Semantics for a first-class tangent bundle operator embedded in a λ-calculus, paving the way to fully rigorous foundations for AD.

Oleksandr Manzyuk, Tangent bundles in differential λ-categories, 2012, arXiv:1202.0411.

Very heavy category-theoretic computations providing a philosophical justification for the definition of forward mode AD on functions that return arbitrary program objects (notably including functions) as opposed to values that are easily interpretable as vectors in $$\R^n$$.

Notes

1. Truncation error is the inaccuracy you get from $$h$$ not actually being zero. Roundoff error is the inaccuracy you get from valuable low-order bits of the final answer having to compete for machine-word space with high-order bits of $$f(x+h)$$ and $$f(x)$$, which the computer has to store just until they cancel in the subtraction at the end.

2. Better numerical differentiation lesson one: evaluate $$(f(x+h) - f(x-h))/2h$$ instead of $$(f(x+h) - f(x))/h$$. Your truncation error moves from first-order to second-order in $$h$$.

3. Disclaimer: I have not actually personally seen any literature doing numerical error analysis of programs produced by automatic differentiation. The technique does avoid the gross problem of catastrophic cancellation when subtracting $$f(x)$$ from $$f(x+dx)$$, but may do poorly in more subtle situations. Consider, for example, summing a set of numbers of varying magnitudes. Generally, the answer is most accurate if one adds the small numbers together first, before adding the result to the big ones, rather than adding small numbers to large haphazardly. But what if the sizes of the perturbations in one’s computation did not correlate with the sizes of the primals? Then AD of a program that does the right thing with the primals will do the wrong thing with the perturbations.

It would be better, in this case, to define the summation function as a primitive (for AD’s purposes). The derivative is also summation, but with the freedom to add the perturbations to each other in a different order. Doing this scalably, however, is an outstanding issue with AD.
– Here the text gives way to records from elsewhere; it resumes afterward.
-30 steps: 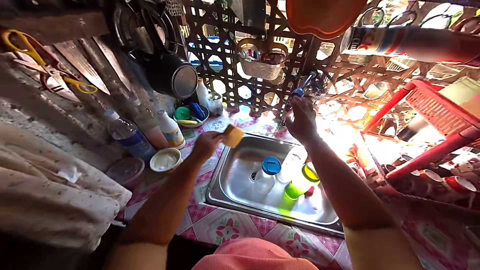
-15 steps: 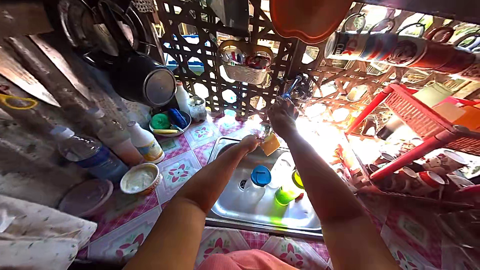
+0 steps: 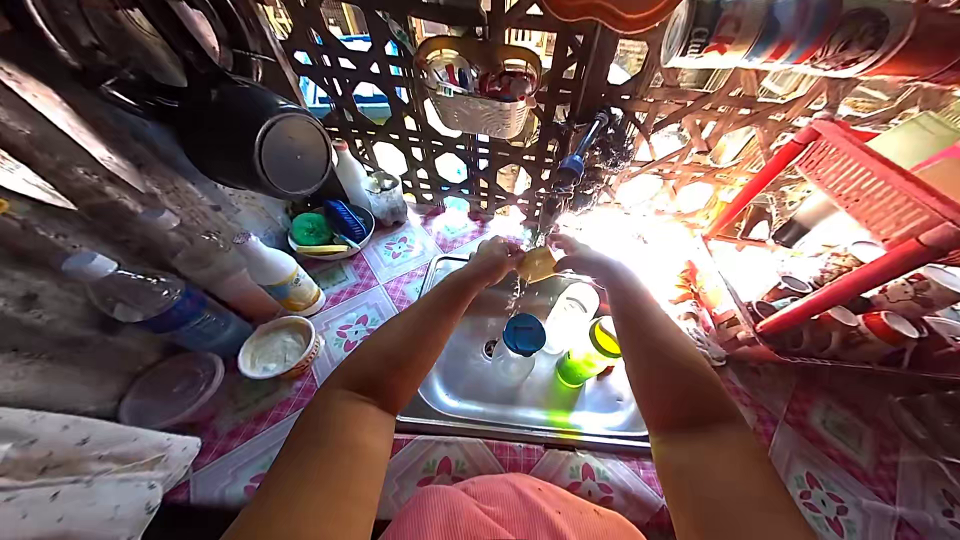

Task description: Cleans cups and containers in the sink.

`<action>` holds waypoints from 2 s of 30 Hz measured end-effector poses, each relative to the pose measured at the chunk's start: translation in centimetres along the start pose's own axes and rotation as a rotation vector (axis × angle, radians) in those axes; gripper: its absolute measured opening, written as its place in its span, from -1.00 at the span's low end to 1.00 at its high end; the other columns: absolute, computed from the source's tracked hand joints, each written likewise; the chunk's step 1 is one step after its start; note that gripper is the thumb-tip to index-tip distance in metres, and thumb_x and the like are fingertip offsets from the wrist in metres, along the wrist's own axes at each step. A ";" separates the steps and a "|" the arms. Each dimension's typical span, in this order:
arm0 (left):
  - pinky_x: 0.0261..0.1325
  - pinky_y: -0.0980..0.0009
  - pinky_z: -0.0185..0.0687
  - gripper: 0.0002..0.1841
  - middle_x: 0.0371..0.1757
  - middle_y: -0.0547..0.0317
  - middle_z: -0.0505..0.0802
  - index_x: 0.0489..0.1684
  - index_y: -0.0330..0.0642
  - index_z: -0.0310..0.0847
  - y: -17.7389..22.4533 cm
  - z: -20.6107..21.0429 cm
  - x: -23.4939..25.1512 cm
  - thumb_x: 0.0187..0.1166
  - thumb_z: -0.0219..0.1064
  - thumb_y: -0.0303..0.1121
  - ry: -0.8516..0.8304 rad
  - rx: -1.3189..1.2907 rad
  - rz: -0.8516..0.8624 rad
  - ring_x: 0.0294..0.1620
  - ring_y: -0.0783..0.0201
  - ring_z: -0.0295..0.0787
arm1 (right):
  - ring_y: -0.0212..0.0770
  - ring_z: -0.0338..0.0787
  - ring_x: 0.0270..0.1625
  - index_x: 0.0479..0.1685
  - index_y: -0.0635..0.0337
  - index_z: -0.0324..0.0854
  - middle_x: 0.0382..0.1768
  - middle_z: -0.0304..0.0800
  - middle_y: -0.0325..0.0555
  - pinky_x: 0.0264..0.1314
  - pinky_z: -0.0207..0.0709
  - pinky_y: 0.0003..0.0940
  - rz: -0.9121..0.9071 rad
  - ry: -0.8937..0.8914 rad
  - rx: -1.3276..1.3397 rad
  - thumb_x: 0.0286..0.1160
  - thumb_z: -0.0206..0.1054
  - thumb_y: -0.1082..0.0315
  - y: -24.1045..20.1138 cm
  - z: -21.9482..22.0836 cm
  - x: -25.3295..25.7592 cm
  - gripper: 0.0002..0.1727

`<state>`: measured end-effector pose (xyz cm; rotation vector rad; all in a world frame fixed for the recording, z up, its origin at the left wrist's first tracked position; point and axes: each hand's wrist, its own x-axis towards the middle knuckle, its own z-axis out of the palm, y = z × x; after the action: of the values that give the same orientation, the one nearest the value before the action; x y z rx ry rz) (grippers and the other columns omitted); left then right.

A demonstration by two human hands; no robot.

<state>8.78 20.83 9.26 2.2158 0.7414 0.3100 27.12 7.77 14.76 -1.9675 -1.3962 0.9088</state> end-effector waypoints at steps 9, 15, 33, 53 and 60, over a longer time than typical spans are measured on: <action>0.66 0.01 0.36 0.11 0.72 -0.25 0.39 0.84 -0.27 0.01 -0.8 3.4 -10.4 0.33 0.56 0.13 0.258 -0.159 0.173 0.68 -0.07 0.39 | 0.36 0.74 0.20 0.19 0.42 0.64 0.06 0.77 0.40 0.31 0.47 0.47 -0.017 0.161 -0.151 0.27 0.62 0.14 0.0 4.1 4.0 -0.40; 0.79 0.14 0.21 0.49 0.77 -0.45 0.23 0.82 -0.52 -0.35 -4.5 15.1 -14.3 -0.07 0.82 -0.02 0.230 -0.381 0.111 0.79 -0.06 0.24 | 0.31 0.67 0.35 0.60 0.40 0.28 0.32 0.62 0.43 0.42 0.50 0.31 0.084 0.144 0.071 0.31 0.53 0.43 -0.4 5.7 3.3 -0.22; 0.44 -0.25 0.46 -0.22 0.33 -0.15 0.77 0.48 -0.18 0.52 -1.0 9.7 -1.9 0.20 0.68 -0.10 0.268 0.017 -0.237 0.37 -0.13 0.68 | 0.37 0.58 0.40 0.45 0.11 0.47 0.28 0.63 0.32 0.30 0.43 0.48 -0.008 0.040 -0.378 0.05 0.67 0.10 -1.8 6.0 3.5 -0.17; 0.49 0.07 0.54 -0.13 0.38 -0.27 0.68 0.52 -0.37 0.37 -6.7 5.6 -4.4 0.03 0.68 -0.51 -0.063 -0.500 -0.192 0.42 0.02 0.63 | 0.42 0.44 0.56 0.50 0.17 0.51 0.53 0.42 0.43 0.49 0.31 0.45 0.092 -0.388 -0.483 0.45 0.51 0.06 2.9 11.4 0.4 -0.34; 0.53 -0.07 0.48 -0.07 0.38 -0.31 0.69 0.62 -0.35 0.30 -4.2 7.4 -2.1 0.12 0.71 -0.38 0.066 -0.410 -0.210 0.44 -0.09 0.62 | 0.33 0.70 0.27 0.63 0.26 0.30 0.27 0.65 0.40 0.26 0.54 0.37 0.093 0.146 -0.119 0.29 0.46 0.54 -1.4 5.7 -0.9 -0.22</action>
<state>8.54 17.42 1.24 1.7346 0.8536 0.3928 21.64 7.70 12.48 -2.1573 -1.3124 0.7200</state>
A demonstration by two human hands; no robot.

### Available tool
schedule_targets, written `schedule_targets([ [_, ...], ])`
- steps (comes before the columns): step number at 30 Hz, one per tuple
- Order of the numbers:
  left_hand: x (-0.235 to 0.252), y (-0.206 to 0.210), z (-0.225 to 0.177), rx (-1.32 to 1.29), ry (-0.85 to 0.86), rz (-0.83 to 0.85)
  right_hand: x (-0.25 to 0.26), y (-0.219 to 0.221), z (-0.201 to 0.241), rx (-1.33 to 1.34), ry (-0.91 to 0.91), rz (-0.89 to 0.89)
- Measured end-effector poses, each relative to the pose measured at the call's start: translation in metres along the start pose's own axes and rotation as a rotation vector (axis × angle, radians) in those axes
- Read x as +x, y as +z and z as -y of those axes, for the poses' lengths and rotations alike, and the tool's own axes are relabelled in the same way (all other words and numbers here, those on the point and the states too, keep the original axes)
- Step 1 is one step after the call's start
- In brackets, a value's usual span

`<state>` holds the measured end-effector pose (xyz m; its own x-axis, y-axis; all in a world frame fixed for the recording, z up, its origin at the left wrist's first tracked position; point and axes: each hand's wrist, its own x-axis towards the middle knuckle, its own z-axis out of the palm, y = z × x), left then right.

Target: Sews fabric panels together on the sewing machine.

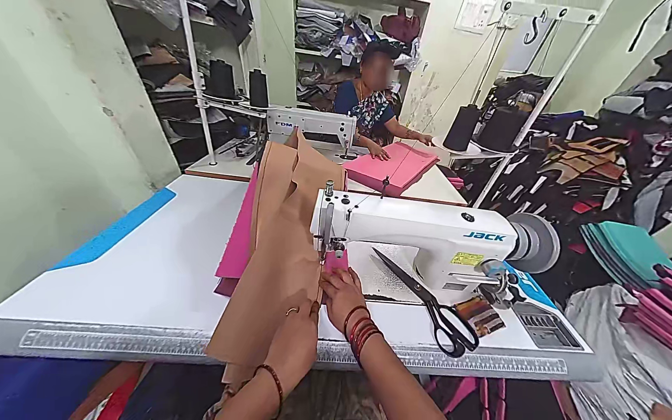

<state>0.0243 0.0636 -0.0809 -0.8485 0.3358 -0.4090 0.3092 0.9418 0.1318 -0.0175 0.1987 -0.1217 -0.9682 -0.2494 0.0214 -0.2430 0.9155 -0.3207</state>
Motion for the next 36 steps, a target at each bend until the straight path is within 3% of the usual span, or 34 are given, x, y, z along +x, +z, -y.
schedule_targets([
  [14,0.013,0.002,0.003,0.013,-0.010,-0.061,0.006,0.005,-0.001,0.007,0.050,-0.022],
  [18,0.010,-0.006,-0.001,0.012,-0.009,-0.080,-0.001,0.002,-0.006,0.167,0.226,-0.230],
  [21,0.019,-0.019,-0.005,0.011,0.006,-0.067,-0.004,-0.002,-0.009,0.274,0.352,-0.277],
  [27,0.066,-0.022,-0.003,0.048,0.094,-0.241,-0.007,0.000,-0.016,0.545,0.381,-0.374],
  [32,0.075,-0.020,0.006,0.053,0.200,-0.273,-0.011,0.001,-0.019,0.683,0.388,-0.365],
  [36,0.089,-0.003,0.018,-0.003,0.328,-0.565,-0.011,-0.001,-0.023,0.818,0.400,-0.408],
])
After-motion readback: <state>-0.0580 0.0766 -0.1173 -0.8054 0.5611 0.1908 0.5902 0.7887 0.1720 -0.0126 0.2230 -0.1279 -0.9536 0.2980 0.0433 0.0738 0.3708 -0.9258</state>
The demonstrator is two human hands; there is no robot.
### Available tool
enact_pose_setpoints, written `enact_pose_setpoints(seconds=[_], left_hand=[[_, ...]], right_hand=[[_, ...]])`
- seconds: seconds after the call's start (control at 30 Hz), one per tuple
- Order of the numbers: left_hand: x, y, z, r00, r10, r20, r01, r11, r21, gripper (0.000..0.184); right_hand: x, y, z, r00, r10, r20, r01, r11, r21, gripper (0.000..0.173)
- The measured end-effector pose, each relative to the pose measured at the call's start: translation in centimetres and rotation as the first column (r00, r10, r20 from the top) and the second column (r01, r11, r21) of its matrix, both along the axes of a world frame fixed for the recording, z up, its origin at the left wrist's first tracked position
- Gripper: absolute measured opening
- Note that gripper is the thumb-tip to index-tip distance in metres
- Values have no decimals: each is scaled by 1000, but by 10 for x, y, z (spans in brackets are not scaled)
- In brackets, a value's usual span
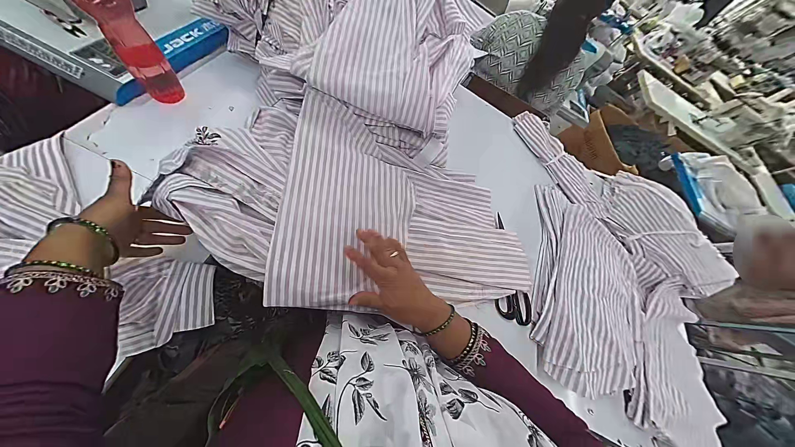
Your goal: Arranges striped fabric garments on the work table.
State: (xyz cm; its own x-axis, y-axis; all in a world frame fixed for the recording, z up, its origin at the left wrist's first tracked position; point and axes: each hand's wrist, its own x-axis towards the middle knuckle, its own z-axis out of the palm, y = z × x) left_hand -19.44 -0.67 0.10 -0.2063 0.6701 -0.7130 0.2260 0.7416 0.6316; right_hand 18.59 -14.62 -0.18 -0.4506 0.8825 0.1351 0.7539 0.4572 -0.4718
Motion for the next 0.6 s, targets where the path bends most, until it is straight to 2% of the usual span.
enact_pose_setpoints(seconds=[0.03, 0.07, 0.17, 0.23, 0.27, 0.33, 0.37, 0.4, 0.43, 0.47, 0.5, 0.53, 0.57, 0.6], left_hand=[[-2, 10, -10, 1000, -18, 14, 18, 1000, -8, 108], [1, 17, -9, 999, 5, 50, -3, 999, -38, 102], [12, 27, -8, 987, 115, 113, -109, 992, -56, 77], [19, 30, -14, 973, 151, 176, -150, 989, -20, 65], [20, 30, -17, 959, 175, 221, -178, 984, -10, 63], [20, 30, -21, 923, 241, 300, -254, 967, 5, 60], [18, 30, -25, 904, 261, 338, -285, 958, 23, 56], [16, 31, -32, 889, 273, 369, -315, 947, 58, 48], [11, 34, -44, 880, 280, 383, -346, 932, 112, 37], [3, 37, -60, 874, 291, 388, -379, 909, 172, 27], [-3, 39, -71, 854, 313, 415, -428, 877, 220, 23], [-9, 39, -77, 828, 328, 454, -475, 841, 259, 25], [-12, 38, -78, 799, 343, 494, -526, 797, 297, 31], [-15, 37, -77, 769, 353, 532, -576, 744, 338, 35]], right_hand=[[-10, 3, 2, 995, 28, 92, -13, 987, -160, 77], [-19, 8, 8, 988, 35, 149, 0, 973, -232, 74], [-42, 40, 37, 995, -41, 95, 59, 980, -189, 54], [-58, 74, 44, 1000, -11, 23, 14, 990, -143, 51], [-68, 94, 45, 998, 46, 42, -38, 985, -171, 55], [-90, 126, 42, 975, 149, 163, -87, 938, -336, 60], [-98, 137, 35, 967, 167, 192, -79, 914, -398, 55], [-100, 143, 26, 973, 153, 173, -74, 916, -393, 46], [-97, 144, 18, 990, 110, 90, -72, 934, -350, 41], [-89, 141, 9, 996, 34, -78, -54, 963, -264, 42], [-77, 134, 2, 949, -57, -311, -1, 983, -183, 42], [-63, 123, 1, 821, -144, -553, 75, 986, -146, 38], [-45, 110, 7, 634, -219, -742, 147, 976, -163, 32], [-25, 94, 22, 435, -287, -854, 229, 952, -204, 27]])
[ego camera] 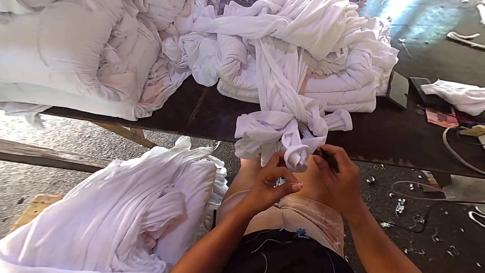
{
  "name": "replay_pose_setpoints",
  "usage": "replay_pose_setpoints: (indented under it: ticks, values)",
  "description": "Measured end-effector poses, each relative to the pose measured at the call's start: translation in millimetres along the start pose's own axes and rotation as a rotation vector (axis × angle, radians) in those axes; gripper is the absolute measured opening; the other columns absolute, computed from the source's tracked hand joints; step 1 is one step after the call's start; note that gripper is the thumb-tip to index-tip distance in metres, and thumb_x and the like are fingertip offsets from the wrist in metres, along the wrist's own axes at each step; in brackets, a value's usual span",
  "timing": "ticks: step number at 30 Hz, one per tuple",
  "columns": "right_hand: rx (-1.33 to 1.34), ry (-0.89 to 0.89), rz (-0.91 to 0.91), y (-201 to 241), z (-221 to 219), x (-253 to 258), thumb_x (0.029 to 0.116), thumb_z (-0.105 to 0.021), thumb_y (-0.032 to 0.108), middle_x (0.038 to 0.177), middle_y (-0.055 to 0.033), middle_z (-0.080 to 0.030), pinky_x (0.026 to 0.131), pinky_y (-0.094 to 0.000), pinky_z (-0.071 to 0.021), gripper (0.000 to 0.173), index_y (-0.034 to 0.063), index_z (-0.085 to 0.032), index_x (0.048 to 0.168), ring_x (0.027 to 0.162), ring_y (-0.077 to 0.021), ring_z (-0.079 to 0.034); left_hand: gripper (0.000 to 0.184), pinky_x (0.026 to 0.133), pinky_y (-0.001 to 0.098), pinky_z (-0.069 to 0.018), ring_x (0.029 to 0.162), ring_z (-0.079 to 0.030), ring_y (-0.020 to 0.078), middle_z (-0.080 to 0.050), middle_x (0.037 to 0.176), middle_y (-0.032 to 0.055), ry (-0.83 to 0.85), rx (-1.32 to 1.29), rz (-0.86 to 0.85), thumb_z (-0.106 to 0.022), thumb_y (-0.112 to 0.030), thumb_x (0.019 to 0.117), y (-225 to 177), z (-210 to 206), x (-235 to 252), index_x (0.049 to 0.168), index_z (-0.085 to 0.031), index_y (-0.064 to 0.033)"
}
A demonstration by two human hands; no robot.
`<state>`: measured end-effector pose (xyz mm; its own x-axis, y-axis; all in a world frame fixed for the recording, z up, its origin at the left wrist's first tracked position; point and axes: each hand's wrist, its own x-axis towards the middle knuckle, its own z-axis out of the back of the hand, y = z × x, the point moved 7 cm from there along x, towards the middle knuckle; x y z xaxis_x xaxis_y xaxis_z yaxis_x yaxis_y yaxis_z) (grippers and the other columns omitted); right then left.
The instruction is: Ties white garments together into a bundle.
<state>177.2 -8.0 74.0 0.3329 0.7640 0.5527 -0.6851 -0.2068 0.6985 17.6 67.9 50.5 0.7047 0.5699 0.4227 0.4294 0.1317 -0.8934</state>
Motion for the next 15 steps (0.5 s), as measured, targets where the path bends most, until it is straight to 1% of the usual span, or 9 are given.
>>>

4. Factoring the Jacobian in full: for the decomposition of a function $$f$$ into primitives $f = f_k \circ \ldots \circ f_i \circ \ldots \circ f_3 \circ f_2 \circ f_1,$ define the partial-result function $$f^i$$ as $f^i = f_i \circ \ldots \circ f_3 \circ f_2 \circ f_1.$ Then $J_xf = J_{f^{k-1}(x)}f_k \cdot \ldots \cdot J_{f^{i-1}(x)}f_i \cdot \ldots \cdot J_{f^2(x)}f_3 \cdot J_{f^1(x)}f_2 \cdot J_xf_1.$

5. For functions with data-dependent branches, the decomposition of the Jacobian depends on the input $$x$$, but that doesn’t actually cause any trouble—all actual computations done by AD are local at $$x$$. If the input $$x$$ happens to be at a boundary between regions of definition of $$f$$, the answers may be somewhat surprising, but the semantic difficulties of defining derivatives of $$f$$ at such points are not unique to AD. Numerical methods, in fact, start suffering from discontinuities even at some distance, because of truncation error.

6. In theory the arithmetic slowdown imposed by automatic differentiation is no worse than 6x or 3x depending on whether you take $$\tan(x)$$ as primitive or as the three primitives $$\sin(x)/\cos(x)$$. In practice it’s closer to +10% because the expensive operations are exponentials, but they are their own derivatives.